Work to be completed:
Pick out each line with the word "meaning" from the material that follows.

Materials provided:
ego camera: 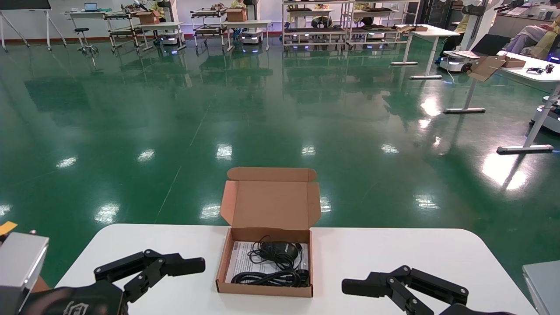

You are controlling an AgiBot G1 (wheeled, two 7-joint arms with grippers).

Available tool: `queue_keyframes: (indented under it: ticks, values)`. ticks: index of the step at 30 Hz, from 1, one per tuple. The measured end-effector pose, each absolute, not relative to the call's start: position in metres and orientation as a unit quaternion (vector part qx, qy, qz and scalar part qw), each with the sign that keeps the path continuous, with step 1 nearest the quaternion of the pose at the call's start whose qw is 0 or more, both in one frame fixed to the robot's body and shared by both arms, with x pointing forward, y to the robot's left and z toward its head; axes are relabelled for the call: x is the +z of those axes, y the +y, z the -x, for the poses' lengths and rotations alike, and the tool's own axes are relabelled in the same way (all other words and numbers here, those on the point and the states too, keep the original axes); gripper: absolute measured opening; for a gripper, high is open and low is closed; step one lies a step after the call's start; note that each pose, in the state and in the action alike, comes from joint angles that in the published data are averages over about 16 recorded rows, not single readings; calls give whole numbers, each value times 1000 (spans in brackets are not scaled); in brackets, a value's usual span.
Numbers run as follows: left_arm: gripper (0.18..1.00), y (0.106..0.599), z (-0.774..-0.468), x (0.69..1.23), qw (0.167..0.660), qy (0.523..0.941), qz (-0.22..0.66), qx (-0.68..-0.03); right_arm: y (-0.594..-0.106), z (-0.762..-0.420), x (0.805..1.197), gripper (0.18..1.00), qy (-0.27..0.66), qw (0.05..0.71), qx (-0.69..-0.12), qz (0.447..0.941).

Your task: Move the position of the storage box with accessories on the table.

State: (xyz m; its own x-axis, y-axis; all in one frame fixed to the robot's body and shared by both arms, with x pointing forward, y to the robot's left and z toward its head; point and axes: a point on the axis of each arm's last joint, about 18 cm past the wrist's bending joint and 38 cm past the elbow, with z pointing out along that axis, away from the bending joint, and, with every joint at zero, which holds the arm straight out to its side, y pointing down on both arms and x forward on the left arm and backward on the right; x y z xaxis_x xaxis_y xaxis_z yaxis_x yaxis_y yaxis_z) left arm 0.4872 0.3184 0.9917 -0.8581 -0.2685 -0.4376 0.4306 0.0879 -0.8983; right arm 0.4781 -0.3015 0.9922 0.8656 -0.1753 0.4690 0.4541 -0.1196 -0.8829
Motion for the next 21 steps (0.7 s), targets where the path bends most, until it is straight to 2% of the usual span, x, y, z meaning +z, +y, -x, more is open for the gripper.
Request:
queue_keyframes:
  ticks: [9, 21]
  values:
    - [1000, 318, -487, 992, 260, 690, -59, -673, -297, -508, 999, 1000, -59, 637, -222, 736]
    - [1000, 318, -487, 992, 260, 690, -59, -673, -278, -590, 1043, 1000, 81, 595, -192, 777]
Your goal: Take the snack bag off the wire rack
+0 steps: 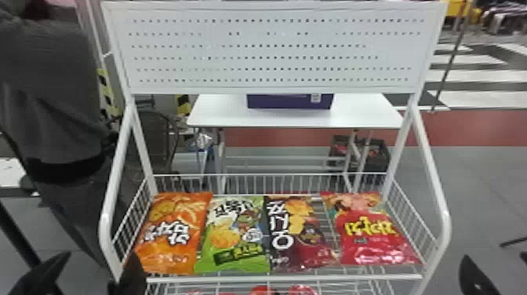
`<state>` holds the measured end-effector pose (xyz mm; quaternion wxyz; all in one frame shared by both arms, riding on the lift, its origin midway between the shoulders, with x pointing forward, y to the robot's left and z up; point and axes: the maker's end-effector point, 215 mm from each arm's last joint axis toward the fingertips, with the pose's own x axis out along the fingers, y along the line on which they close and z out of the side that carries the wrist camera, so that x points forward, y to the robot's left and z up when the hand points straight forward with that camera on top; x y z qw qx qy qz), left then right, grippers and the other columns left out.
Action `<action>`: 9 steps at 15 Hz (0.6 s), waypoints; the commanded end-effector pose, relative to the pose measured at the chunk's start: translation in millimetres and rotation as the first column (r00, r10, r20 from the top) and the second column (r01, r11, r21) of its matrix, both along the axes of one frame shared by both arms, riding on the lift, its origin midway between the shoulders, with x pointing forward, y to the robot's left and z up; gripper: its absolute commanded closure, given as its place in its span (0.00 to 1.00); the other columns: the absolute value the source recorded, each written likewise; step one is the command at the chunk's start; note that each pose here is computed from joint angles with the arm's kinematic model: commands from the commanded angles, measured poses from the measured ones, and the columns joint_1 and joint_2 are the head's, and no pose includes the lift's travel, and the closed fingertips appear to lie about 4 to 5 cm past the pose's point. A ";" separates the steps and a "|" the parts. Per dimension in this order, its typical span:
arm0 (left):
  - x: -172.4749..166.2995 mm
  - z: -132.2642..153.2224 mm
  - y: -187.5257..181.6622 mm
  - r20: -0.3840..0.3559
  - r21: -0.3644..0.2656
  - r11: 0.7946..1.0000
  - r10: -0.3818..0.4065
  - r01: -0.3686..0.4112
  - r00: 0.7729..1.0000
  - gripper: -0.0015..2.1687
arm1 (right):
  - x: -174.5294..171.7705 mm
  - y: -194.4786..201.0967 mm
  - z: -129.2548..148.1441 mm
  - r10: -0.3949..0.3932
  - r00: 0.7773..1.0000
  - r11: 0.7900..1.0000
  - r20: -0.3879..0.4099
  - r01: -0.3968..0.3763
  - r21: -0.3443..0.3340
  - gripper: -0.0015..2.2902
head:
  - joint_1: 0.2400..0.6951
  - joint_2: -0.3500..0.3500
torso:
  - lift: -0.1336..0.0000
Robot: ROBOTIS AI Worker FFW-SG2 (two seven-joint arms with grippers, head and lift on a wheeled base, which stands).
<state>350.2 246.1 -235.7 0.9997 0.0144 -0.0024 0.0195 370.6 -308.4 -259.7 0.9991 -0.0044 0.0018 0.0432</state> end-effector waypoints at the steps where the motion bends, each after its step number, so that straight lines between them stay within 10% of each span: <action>1: 0.7 -1.8 1.5 -0.002 0.000 1.000 0.002 -0.002 1.000 0.08 | 0.4 0.5 1.8 0.000 1.000 1.000 0.005 0.000 -0.002 0.08 | 0.57 0.50 | 1.00; 9: 0.2 -1.0 1.1 -0.002 0.000 1.000 -0.003 0.003 1.000 0.08 | 1.2 4.9 2.5 0.005 1.000 1.000 0.009 -0.005 0.002 0.08 | 0.57 0.50 | 1.00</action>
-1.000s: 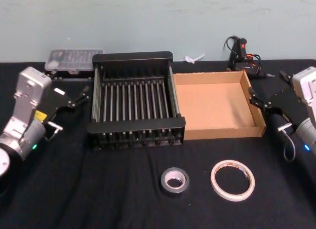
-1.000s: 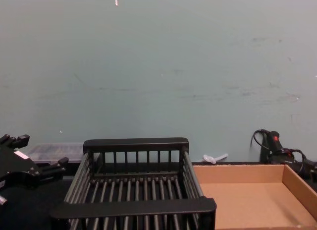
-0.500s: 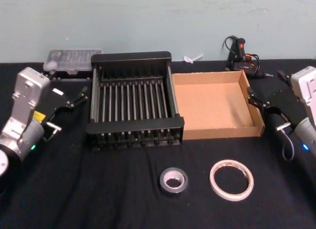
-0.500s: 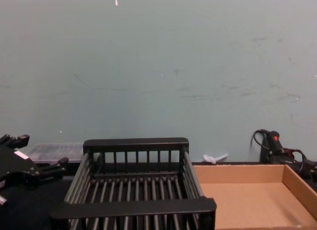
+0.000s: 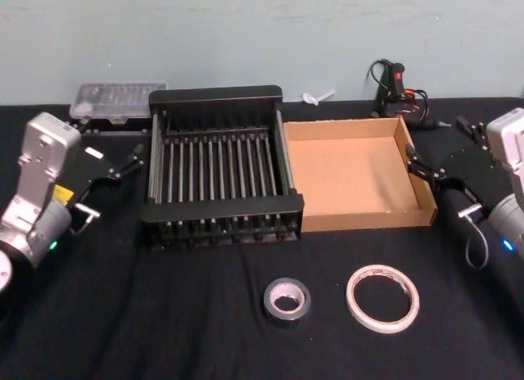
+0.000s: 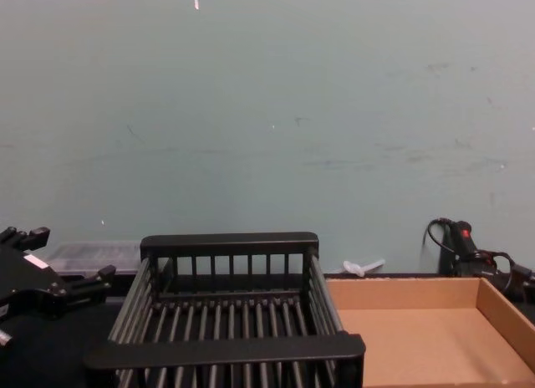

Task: Pick up the white tape and place it into the black box , Pick up the silver tape and place it into the brown box.

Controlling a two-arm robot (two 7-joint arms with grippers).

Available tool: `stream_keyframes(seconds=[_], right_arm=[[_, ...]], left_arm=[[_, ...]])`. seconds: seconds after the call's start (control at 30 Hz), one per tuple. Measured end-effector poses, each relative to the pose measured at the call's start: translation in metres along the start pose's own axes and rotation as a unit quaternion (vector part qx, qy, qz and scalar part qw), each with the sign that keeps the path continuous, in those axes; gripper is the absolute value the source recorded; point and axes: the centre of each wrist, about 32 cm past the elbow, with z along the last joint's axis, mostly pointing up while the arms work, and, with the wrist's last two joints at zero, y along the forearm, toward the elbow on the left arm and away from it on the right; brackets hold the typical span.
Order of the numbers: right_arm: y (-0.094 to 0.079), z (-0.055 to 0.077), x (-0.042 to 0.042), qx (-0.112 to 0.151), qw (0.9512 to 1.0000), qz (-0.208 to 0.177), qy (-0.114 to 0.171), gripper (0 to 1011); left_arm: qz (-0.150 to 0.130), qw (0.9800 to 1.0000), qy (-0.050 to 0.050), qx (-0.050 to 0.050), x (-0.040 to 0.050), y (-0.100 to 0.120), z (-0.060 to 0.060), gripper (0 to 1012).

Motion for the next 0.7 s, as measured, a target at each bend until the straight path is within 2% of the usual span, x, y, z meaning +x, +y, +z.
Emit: stream_keyframes(seconds=[0.33, 0.7], right_arm=[[-0.02, 0.013, -0.0083, -0.002, 0.9988, 0.035, 0.035, 1002], [-0.057, 0.028, -0.025, -0.03, 0.9938, 0.075, 0.076, 1002]], left_arm=[[0.0, 1.0, 0.0, 0.0, 0.0, 0.0, 0.0, 1001], [0.0, 1.0, 0.0, 0.0, 0.0, 0.0, 0.0, 1002]])
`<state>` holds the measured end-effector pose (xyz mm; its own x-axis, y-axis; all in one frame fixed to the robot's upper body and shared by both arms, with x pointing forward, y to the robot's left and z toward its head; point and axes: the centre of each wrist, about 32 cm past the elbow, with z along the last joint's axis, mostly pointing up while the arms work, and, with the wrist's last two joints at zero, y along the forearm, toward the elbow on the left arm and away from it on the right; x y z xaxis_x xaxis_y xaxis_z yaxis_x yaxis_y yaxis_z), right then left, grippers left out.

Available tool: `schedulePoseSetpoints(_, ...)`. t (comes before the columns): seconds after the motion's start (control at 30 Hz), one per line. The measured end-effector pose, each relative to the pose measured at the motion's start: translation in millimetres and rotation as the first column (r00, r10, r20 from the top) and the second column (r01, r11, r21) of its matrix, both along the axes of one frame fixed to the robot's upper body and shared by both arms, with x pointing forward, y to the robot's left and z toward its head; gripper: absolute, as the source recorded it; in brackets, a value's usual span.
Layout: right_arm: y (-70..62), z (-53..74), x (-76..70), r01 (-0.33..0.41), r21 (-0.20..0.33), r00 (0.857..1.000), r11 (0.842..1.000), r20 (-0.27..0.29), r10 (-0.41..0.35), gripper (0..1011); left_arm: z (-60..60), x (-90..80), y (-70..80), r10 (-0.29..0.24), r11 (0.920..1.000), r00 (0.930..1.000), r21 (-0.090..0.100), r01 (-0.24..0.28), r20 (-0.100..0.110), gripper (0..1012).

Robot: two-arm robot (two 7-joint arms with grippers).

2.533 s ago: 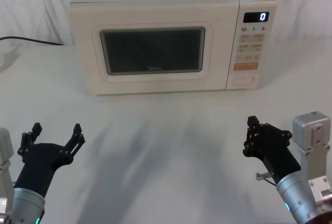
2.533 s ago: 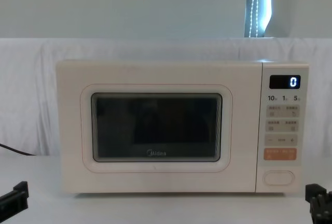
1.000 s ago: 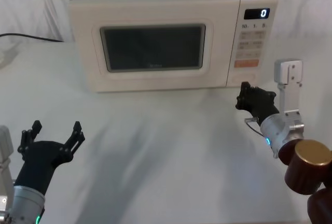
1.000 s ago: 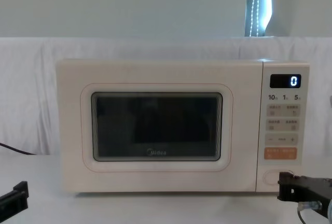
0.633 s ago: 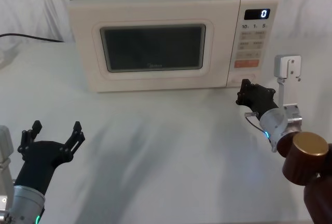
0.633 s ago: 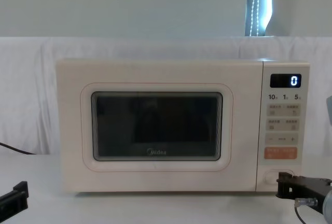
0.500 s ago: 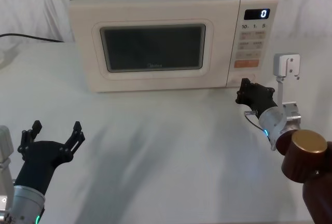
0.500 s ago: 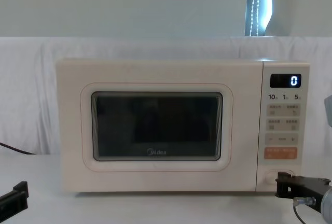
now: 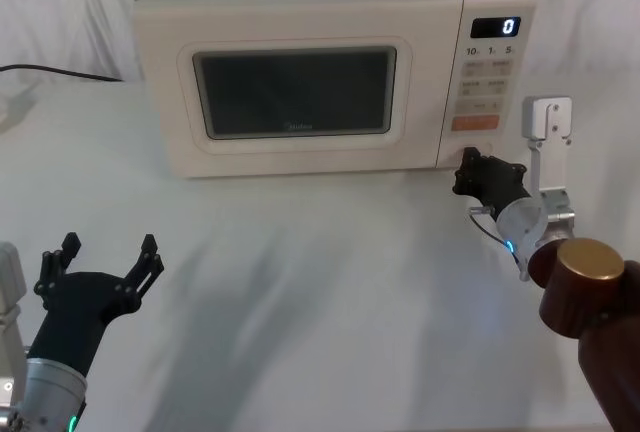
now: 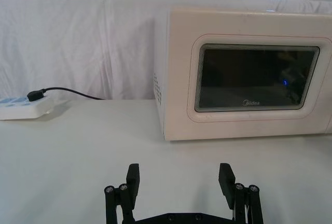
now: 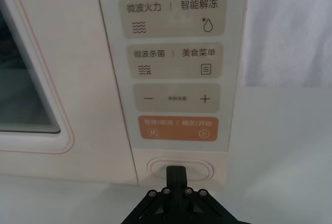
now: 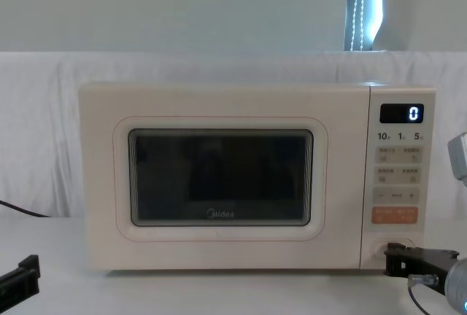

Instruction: Press the button to open the microwave door with one hand; close the microwave door with the other hand.

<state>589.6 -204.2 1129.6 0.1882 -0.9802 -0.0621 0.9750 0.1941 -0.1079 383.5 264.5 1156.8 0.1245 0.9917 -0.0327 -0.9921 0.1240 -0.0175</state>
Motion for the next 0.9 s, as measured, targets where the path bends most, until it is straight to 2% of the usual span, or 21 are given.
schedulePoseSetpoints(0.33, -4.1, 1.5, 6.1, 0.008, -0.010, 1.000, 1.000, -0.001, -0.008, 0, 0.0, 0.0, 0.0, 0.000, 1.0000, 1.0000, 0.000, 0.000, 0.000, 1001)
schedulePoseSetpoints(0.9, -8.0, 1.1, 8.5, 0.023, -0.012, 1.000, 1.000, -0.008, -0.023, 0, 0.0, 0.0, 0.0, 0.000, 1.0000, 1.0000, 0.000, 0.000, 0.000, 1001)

Result of this task:
Motion for the next 21 steps (0.7 s), targets where the path bends most, until it is straight to 2% of the usual span, x, y, z meaning +z, +y, -x, more is open for the gripper.
Motion for the next 0.7 s, as measured, a target at each bend until the straight path is within 2% of the usual span, x, y, z meaning +x, +y, +z.

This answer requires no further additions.